Unlike those of a conventional transformer (which may couple 97%+ of the fields between windings), a Tesla coil's windings are "loosely" coupled, with a large air gap, and thus the primary and secondary typically share only 1020% of their respective magnetic fields. Instead of a tight coupling, the coil transfers energy (via loose coupling) from one oscillating resonant circuit (the primary) to the other (the secondary) over a number of RF cycles.
In each circuit, the AC supply transformer charges the tank capacitor until its voltage is sufficient to break down the spark gap. The gap suddenly fires, allowing the charged tank capacitor to discharge into the primary winding.

When the spark gap fires, the charged capacitor discharges into the primary winding, causing the primary circuit to oscillate. The oscillating primary current creates a magnetic field that couples to the secondary winding, transferring energy into the secondary side of the transformer and causing it to oscillate with the toroid capacitance. The energy transfer occurs over a number of cycles, and most of the energy that was originally in the primary side is transferred into the secondary side.
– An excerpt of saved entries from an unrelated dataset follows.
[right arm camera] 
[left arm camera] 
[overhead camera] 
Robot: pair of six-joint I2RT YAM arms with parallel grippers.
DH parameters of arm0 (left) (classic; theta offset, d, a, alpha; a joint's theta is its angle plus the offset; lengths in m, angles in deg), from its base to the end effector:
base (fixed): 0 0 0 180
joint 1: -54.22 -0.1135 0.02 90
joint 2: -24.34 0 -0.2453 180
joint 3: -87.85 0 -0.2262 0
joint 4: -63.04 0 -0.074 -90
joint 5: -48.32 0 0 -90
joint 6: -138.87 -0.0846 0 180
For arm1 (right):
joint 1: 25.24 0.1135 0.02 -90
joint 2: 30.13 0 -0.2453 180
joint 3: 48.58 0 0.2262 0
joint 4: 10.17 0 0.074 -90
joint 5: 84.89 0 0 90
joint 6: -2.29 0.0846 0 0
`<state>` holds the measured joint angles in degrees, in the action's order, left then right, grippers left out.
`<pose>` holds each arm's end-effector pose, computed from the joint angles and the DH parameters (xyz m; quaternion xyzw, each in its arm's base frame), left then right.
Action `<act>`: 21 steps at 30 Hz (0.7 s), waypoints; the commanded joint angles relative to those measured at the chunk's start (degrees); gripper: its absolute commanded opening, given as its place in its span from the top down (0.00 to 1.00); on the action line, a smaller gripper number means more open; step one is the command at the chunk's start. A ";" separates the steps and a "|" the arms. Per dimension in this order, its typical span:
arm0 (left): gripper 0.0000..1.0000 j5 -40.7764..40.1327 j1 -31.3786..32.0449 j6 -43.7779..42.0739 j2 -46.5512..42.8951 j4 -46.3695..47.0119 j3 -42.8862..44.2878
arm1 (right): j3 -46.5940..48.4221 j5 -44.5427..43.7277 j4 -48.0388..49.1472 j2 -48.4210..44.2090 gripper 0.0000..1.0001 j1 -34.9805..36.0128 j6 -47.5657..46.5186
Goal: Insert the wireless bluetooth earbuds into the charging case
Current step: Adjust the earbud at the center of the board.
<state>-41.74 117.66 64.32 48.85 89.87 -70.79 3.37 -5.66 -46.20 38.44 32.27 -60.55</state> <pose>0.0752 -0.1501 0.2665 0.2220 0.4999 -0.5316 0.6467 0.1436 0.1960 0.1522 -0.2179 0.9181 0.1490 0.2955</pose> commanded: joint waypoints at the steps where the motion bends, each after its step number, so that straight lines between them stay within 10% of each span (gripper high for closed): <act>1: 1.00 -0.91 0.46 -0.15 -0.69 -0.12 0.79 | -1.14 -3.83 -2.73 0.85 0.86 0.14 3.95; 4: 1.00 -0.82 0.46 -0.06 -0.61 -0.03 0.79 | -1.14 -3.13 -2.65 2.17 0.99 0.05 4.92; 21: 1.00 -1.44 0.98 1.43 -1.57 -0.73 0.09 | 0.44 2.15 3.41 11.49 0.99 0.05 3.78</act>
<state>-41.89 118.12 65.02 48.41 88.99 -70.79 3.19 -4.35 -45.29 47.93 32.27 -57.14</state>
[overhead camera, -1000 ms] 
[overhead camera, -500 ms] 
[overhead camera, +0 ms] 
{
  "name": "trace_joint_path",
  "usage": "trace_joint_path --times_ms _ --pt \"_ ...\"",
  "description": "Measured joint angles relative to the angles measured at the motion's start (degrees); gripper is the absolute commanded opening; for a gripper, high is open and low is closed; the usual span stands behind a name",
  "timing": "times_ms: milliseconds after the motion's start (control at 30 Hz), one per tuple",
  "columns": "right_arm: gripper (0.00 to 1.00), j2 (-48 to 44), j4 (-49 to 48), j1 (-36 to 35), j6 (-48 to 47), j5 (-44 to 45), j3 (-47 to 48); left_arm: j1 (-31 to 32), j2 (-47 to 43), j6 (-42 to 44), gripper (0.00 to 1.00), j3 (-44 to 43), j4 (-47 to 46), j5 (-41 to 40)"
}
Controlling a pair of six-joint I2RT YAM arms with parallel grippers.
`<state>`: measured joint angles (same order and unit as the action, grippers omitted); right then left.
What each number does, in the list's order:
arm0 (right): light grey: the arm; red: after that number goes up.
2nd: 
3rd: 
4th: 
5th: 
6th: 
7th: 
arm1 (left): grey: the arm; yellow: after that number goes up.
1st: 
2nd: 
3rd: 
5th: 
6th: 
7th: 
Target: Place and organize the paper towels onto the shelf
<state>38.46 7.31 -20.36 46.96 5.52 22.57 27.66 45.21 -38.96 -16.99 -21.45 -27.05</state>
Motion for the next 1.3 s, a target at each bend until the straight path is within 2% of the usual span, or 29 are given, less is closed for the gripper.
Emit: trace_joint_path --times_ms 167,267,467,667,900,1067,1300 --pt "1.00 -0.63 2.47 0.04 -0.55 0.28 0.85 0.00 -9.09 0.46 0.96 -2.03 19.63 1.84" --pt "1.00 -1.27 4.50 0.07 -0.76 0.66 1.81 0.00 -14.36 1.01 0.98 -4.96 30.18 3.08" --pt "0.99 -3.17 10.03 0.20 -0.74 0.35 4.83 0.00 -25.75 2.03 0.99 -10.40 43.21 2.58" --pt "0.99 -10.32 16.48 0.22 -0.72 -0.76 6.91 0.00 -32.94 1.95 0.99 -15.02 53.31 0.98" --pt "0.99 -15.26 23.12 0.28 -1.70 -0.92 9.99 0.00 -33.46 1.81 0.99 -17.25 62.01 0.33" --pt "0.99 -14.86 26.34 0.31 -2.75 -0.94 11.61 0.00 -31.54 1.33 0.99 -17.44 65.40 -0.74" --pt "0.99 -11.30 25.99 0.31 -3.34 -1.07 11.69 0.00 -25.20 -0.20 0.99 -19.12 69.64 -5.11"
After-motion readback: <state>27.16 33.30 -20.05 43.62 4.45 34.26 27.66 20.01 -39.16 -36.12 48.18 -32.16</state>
The greater the magnetic coupling between windings, the shorter the time required to complete the energy transfer. As the primary energy transfers to the secondary, the secondary's output voltage increases until all of the available primary energy has been transferred to the secondary (less losses). Even with significant spark gap losses, a well designed Tesla coil can transfer over 85% of the energy initially stored in the primary capacitor to the secondary circuit.
As the secondary coil's energy (and output voltage) continue to increase, larger pulses of displacement current further ionize and heat the air at the point of initial breakdown. This forms a very conductive "root" of hotter plasma, called a leader, that projects outward from the toroid. The plasma within the leader is considerably hotter than a corona discharge, and is considerably more conductive. In fact, it has properties that are similar to an electric arc. The leader tapers and branches into thousands of thinner, cooler, hairlike discharges (called streamers). The streamers look like a bluish 'haze' at the ends of the more luminous leaders, and transfer charge between the leaders and toroid to nearby space charge regions. The displacement currents from countless streamers all feed into the leader, helping to keep it hot and electrically conductive.